Pues a mí, lo que más me molesta de todo ese lío del Estatuto de Cataluña es lo del doblaje. Sí, porque las emisoras de radio de Madrid, cuando salen los Artur Mas, Durán, Maragall, Carod y compañía, como hablan en catalán, que en Madrid es como si fuera extranjero, pero ahora es extranjero del bueno, les doblan en castellano-español, para que les entiendan los españoles que no saben catalán, que ya veo que el empleo de traductor de catalán-castellano va a tener buena demanda.
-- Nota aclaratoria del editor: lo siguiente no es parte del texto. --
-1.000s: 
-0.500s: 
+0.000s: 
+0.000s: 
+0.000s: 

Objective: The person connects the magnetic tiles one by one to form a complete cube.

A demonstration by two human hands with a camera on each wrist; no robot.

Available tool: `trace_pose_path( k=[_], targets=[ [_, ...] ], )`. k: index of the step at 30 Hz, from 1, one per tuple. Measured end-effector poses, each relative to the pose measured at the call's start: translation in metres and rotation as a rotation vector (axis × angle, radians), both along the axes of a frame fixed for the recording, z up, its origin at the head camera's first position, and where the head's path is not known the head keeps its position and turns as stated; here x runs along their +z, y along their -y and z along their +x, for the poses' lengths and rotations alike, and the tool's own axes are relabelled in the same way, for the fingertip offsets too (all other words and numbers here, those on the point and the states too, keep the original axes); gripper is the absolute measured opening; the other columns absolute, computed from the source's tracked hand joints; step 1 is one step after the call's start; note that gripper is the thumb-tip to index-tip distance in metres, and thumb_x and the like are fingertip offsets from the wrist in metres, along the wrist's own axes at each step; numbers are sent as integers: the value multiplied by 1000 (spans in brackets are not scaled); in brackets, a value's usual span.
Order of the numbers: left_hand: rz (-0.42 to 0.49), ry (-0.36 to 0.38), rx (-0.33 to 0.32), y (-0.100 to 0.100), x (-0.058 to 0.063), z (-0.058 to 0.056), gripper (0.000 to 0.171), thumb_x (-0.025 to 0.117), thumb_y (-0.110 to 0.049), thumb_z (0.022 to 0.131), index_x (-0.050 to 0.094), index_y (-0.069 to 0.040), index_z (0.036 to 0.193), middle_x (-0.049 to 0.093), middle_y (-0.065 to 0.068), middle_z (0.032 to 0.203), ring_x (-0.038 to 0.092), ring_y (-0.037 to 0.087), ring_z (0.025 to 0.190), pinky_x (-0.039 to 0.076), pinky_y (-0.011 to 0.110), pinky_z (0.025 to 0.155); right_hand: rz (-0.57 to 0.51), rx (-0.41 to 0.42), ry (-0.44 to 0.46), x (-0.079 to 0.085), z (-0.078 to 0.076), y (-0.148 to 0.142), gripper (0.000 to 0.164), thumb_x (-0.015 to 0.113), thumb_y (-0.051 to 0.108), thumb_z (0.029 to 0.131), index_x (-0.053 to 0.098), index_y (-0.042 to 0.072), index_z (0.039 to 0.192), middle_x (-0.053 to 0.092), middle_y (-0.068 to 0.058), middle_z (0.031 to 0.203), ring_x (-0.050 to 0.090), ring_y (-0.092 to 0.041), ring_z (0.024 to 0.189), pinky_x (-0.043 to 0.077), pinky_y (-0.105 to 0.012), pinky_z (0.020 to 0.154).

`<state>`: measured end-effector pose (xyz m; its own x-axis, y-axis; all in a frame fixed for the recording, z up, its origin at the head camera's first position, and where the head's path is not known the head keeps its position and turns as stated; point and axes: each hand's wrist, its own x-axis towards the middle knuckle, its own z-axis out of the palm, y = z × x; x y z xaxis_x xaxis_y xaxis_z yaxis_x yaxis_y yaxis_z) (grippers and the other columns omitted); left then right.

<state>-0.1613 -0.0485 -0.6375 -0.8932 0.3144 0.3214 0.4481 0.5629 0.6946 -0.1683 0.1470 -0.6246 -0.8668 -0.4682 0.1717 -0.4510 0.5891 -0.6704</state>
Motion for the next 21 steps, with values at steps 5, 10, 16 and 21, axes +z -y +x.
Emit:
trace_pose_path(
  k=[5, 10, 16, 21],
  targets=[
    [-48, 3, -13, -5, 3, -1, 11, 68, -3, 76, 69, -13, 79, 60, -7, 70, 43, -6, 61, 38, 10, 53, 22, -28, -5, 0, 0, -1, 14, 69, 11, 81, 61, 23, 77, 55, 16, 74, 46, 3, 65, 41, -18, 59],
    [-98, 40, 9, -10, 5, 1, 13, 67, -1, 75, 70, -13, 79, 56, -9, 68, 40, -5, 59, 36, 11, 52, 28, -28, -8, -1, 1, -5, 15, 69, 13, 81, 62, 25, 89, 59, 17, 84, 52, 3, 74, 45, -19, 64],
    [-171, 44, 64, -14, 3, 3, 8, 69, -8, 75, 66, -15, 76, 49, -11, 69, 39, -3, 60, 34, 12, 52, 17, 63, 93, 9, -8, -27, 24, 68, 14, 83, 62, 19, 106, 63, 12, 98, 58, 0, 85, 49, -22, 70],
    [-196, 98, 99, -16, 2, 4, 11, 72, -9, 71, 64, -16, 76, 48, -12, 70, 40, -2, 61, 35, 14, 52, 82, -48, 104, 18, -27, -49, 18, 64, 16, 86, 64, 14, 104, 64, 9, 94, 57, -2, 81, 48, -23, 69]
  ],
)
Pero a mí esto me pierde, porque resulta que los de las emisoras tienen la mala costumbre de poner la voz en off del traductor apenas un puntito de fuerte por encima de la del político que está recitando en vernáculo, no sea que este se moleste, y yo, que sí que entiendo lo que dice, porque mi vernáculo es el valenciano, tiendo a fijarme más en lo que explica, cuando lo que está ocurriendo es que el intérprete pone todo su fulgor para sobreimpresionar con su voz la del traducido, y ambas se entrecruzan en un galimatías, porque, queriéndome fijar en una, voy de esta a la otra, y acabo por perderme la sustancia del mensaje, si es que la había.
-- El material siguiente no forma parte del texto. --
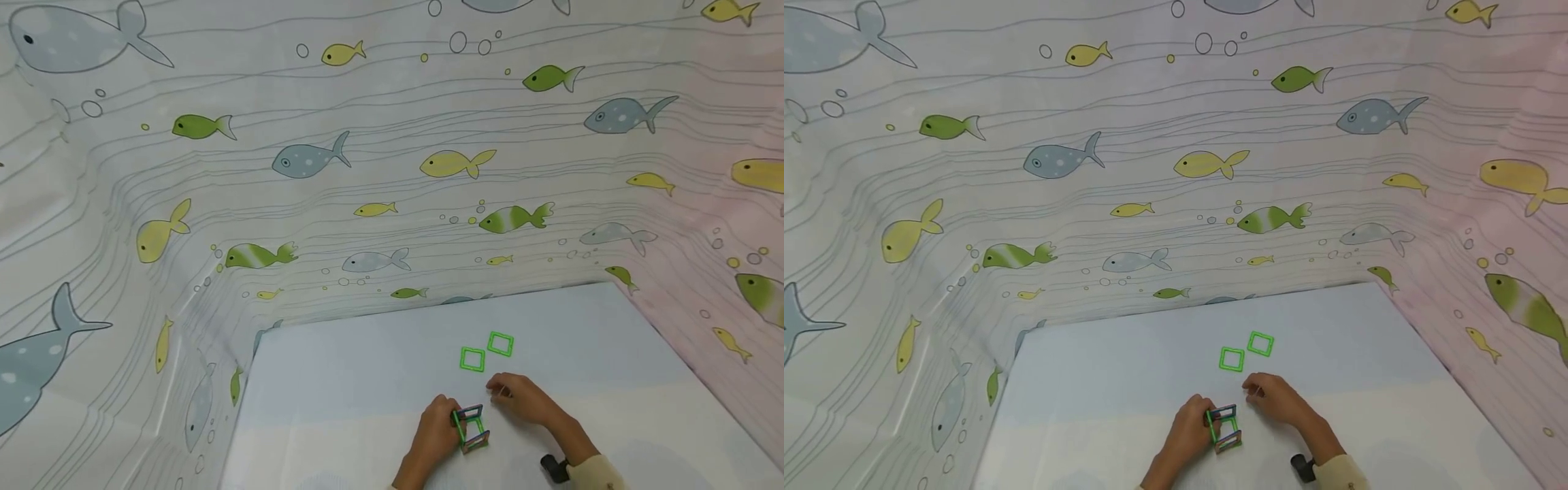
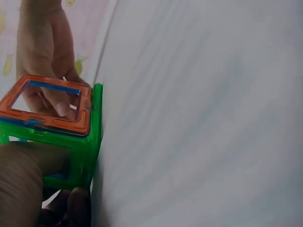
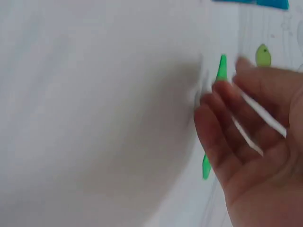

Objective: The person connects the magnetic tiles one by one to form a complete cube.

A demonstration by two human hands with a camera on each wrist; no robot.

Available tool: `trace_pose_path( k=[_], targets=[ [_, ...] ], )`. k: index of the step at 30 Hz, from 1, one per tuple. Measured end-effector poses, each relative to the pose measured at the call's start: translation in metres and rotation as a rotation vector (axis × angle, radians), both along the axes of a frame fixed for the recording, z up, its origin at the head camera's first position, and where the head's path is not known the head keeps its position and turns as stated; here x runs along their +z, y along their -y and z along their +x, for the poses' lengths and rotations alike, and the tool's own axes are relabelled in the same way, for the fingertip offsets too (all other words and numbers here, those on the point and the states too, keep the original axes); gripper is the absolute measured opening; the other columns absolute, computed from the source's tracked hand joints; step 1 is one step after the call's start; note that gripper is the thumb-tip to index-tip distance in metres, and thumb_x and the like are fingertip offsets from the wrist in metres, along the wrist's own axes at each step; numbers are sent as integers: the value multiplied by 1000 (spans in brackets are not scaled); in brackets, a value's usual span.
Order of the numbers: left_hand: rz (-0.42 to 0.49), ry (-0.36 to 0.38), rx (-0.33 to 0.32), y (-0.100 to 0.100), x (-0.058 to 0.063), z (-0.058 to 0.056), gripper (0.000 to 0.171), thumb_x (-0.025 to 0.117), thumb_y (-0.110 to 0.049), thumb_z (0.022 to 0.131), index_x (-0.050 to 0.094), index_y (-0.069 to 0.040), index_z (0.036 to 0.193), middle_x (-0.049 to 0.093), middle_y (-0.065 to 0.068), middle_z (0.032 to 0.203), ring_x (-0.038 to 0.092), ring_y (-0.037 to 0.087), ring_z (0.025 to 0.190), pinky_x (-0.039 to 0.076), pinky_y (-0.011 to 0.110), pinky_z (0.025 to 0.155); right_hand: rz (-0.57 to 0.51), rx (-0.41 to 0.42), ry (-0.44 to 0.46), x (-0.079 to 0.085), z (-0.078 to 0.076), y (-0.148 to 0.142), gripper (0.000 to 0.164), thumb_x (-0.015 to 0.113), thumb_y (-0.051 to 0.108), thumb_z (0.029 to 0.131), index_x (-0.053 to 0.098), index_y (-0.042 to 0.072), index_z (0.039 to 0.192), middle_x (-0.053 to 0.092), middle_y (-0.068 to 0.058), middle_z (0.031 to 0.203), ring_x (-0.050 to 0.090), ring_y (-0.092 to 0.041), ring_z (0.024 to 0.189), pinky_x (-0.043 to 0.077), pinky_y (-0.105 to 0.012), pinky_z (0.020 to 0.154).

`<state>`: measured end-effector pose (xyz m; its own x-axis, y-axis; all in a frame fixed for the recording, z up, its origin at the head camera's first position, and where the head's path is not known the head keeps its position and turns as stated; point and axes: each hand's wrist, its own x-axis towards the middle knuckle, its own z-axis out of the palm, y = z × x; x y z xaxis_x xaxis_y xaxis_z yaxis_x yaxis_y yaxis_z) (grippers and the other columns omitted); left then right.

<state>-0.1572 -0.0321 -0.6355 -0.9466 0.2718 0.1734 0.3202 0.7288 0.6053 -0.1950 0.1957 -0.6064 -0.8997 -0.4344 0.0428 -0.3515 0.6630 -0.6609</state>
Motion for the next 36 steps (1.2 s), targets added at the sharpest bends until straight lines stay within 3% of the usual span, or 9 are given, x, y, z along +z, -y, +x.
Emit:
trace_pose_path(
  k=[6, 12, 18, 23, 27, 31, 36],
  targets=[
    [15, 2, 40, -3, -1, 2, 15, 74, -10, 69, 62, -15, 77, 46, -11, 71, 39, -2, 61, 35, 14, 51, 89, -325, -65, 6, -34, -14, 25, 65, 17, 86, 63, 3, 107, 61, -6, 94, 58, -17, 84, 49, -33, 70],
    [54, -18, 90, -11, -6, 4, 19, 75, -10, 68, 60, -17, 79, 45, -12, 74, 39, -3, 63, 38, 12, 53, 191, -472, -62, 2, -63, -25, 50, 64, 21, 86, 49, -8, 124, 49, -26, 117, 50, -40, 105, 45, -51, 85],
    [103, 56, 144, -18, -7, 8, 22, 73, -5, 68, 60, -16, 80, 46, -12, 76, 42, -3, 64, 39, 12, 53, 224, -480, 13, -8, -75, -30, 67, 63, 30, 86, 37, -7, 135, 41, -30, 133, 41, -47, 117, 39, -57, 93],
    [93, 16, 192, -19, -10, 10, 27, 71, 1, 63, 62, -15, 84, 49, -11, 75, 42, -2, 64, 38, 12, 52, 221, -436, 56, -13, -80, -28, 72, 66, 35, 84, 35, -1, 139, 44, -25, 136, 42, -40, 109, 40, -54, 89],
    [98, -9, 213, -20, -12, 12, 29, 71, 1, 63, 63, -14, 86, 49, -12, 75, 41, -2, 64, 36, 13, 52, 234, -433, 64, -16, -80, -25, 65, 67, 29, 84, 41, 1, 137, 49, -21, 132, 41, -30, 98, 42, -45, 79],
    [94, -13, 230, -21, -11, 12, 24, 75, -4, 66, 62, -14, 84, 48, -12, 74, 40, -2, 64, 37, 13, 52, 239, -424, 3, -16, -79, -24, 62, 70, 27, 82, 46, 0, 133, 50, -22, 125, 43, -32, 98, 44, -45, 77],
    [100, -40, 263, -23, -8, 11, 23, 76, -7, 66, 62, -13, 83, 47, -11, 73, 40, -2, 63, 36, 13, 52, 151, -426, 3, -15, -76, -26, 64, 74, 25, 77, 47, -1, 129, 44, -22, 112, 47, -30, 92, 45, -42, 74]
  ],
)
Debe ser por una especie de mala conciencia de alguien que habrá dado la primera orden –y los demás siguen la pauta– pero fíjense en una cosa: cuando salen Blair o Chirac, un suponer, los de control de la radio hacen lo que toca: dejan su voz inglesa o francesa en un clarísimo segundo plano, como musiquilla de fondo, y la del traductor emerge entonces con toda la fuerza que el castellano-oyente reclama. Si saliera Ibarretxe, por ejemplo, hablando en euskera y traducido, no me pasaría eso, porque, al no entenderle ni mu, me fijaría sólo en lo traducido y ya está. El problema surge cuando entiendes a ambos y, por ir de aquí para allá, acabas en nada. Me ocurre con los catalanes y también cuando sale Touriño falando en galego, porque también le capto en directo.
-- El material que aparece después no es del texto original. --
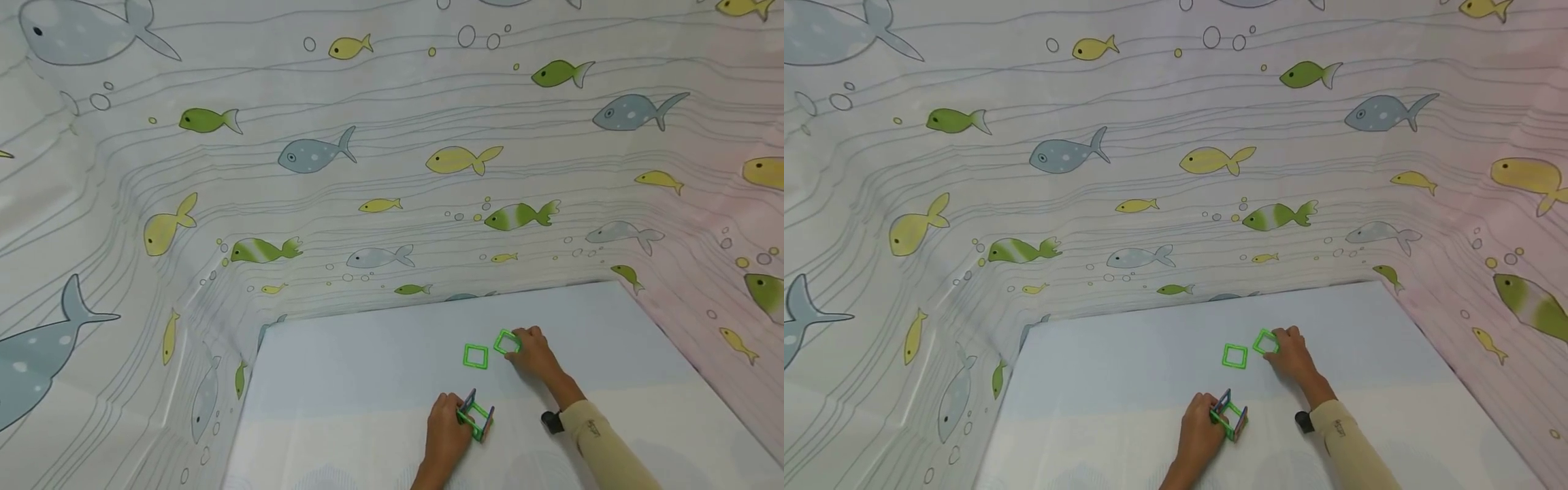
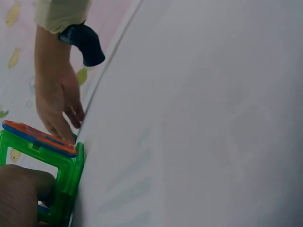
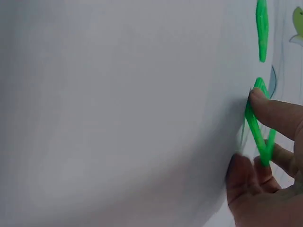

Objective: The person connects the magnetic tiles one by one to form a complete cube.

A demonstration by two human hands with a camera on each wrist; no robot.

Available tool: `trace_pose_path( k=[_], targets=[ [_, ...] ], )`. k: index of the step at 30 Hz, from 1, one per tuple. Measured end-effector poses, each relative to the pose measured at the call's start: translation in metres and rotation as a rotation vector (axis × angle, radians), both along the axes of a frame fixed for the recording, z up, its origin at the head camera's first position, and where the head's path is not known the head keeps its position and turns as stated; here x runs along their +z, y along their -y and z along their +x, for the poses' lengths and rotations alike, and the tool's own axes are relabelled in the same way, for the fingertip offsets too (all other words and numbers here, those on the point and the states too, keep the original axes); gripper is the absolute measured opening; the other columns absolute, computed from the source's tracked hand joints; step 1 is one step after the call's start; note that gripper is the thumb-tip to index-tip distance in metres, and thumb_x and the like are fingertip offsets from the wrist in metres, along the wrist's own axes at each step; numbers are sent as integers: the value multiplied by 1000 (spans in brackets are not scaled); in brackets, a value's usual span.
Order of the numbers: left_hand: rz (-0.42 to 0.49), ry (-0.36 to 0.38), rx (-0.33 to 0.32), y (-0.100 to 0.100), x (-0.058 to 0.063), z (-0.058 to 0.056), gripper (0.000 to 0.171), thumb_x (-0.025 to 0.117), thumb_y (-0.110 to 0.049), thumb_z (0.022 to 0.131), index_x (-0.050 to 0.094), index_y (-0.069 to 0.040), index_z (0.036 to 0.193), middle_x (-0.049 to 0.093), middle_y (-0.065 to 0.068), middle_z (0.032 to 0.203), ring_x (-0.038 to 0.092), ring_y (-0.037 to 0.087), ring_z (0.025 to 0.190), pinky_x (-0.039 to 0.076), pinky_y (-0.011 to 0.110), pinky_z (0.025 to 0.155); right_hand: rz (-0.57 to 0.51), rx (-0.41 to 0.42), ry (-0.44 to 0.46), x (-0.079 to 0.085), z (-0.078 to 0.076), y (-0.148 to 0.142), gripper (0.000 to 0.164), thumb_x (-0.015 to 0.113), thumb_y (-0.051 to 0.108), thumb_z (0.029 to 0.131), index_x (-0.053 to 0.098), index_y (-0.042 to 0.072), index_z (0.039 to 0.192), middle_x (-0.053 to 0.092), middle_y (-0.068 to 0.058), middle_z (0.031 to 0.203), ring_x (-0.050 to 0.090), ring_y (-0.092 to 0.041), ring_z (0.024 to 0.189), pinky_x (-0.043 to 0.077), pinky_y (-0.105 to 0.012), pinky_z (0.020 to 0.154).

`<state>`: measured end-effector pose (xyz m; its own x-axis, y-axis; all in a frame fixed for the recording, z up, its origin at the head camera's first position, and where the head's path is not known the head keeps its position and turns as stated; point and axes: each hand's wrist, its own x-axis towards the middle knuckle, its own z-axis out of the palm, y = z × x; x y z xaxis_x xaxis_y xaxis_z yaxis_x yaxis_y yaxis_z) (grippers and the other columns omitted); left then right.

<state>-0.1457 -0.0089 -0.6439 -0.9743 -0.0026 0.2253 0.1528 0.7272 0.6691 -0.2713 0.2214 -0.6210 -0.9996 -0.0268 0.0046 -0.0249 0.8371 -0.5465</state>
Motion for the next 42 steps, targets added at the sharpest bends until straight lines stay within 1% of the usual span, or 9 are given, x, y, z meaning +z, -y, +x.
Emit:
trace_pose_path(
  k=[4, 9, 12, 18, 24, 27, 31, 36, 42],
  targets=[
    [19, -23, 22, -3, 2, -2, 24, 75, -6, 65, 62, -14, 82, 48, -12, 73, 40, -2, 63, 36, 13, 51, -98, -20, -25, -2, 7, -4, 59, 74, 17, 77, 45, 2, 126, 49, -18, 99, 48, -22, 78, 41, -33, 63],
    [17, -37, 67, -5, 2, -3, 25, 76, -5, 64, 61, -14, 81, 50, -10, 74, 42, -1, 64, 37, 14, 52, -145, 0, -55, -5, 20, -5, 53, 69, 13, 82, 46, 11, 130, 56, -6, 82, 48, -16, 71, 38, -27, 59],
    [18, -40, 85, -6, 3, -3, 25, 76, -6, 64, 60, -14, 81, 51, -10, 74, 42, 0, 65, 36, 14, 52, -178, -8, -90, -3, 29, -4, 49, 66, 12, 85, 48, 12, 130, 60, -7, 85, 54, -15, 71, 41, -26, 57],
    [13, -51, 91, -4, 6, -3, 24, 76, -7, 64, 61, -13, 81, 50, -10, 74, 42, 0, 65, 36, 14, 53, -257, -67, -122, 10, 52, 1, 39, 65, 18, 86, 53, 9, 123, 66, -9, 91, 63, -12, 73, 45, -23, 54],
    [-4, -39, 93, -3, 4, -5, 26, 75, -4, 63, 60, -15, 81, 50, -10, 75, 45, 0, 68, 40, 15, 57, -305, 10, -189, 19, 76, 13, 31, 68, 21, 84, 60, 13, 113, 67, 2, 85, 62, -7, 75, 48, -22, 58],
    [-13, -46, 84, -4, 3, -5, 26, 72, -1, 62, 60, -15, 81, 50, -10, 75, 46, 0, 69, 41, 15, 58, -298, 37, -228, 18, 87, 19, 24, 69, 21, 82, 64, 15, 105, 67, 8, 84, 62, -4, 75, 49, -21, 61],
    [-24, -59, 82, -6, 4, -3, 27, 71, 0, 62, 59, -16, 81, 50, -10, 75, 47, 0, 70, 41, 15, 58, -302, 72, -235, 14, 99, 27, 17, 72, 19, 80, 67, 15, 95, 66, 11, 81, 61, 0, 73, 50, -20, 61],
    [-19, -45, 85, -7, 4, -2, 27, 74, -3, 63, 60, -15, 83, 49, -11, 76, 44, 0, 69, 40, 15, 58, -317, 102, -214, 6, 108, 34, 16, 75, 17, 76, 69, 16, 90, 65, 15, 79, 60, 3, 71, 50, -19, 61],
    [-13, -31, 85, -10, 0, 0, 26, 76, -7, 63, 61, -15, 82, 49, -11, 74, 42, -1, 66, 38, 15, 56, -320, 113, -208, -2, 114, 38, 16, 76, 15, 74, 68, 23, 86, 65, 17, 80, 60, 3, 73, 50, -20, 63]
  ],
)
Ahora, que el colmo es cuando les subtitulan en la tele. Mira que he huido de las películas subtituladas, que ya pueden decir que son fetén en su versión original, pero a muchos no nos molan, las queremos dobladas. Pero no, aquí, en vez de doblar a los políticos catalanes, como en las radios, les ponen subtítulos, y ellos, como lo saben y les gusta, porque queda más en plan personaje interesante y con mucha razón, pues insisten. Y aquí estamos aguantando la moda inquietante, cuando ya hace lustros que dejamos atrás aquel coñazo del cine de arte y ensayo. Porque aguantar subtítulos en el Xerea tenía su motivo, para intentar ligar después con lo último del cine checoslovaco, pero lo de ahora parece a veces de una de los hermanos Marx.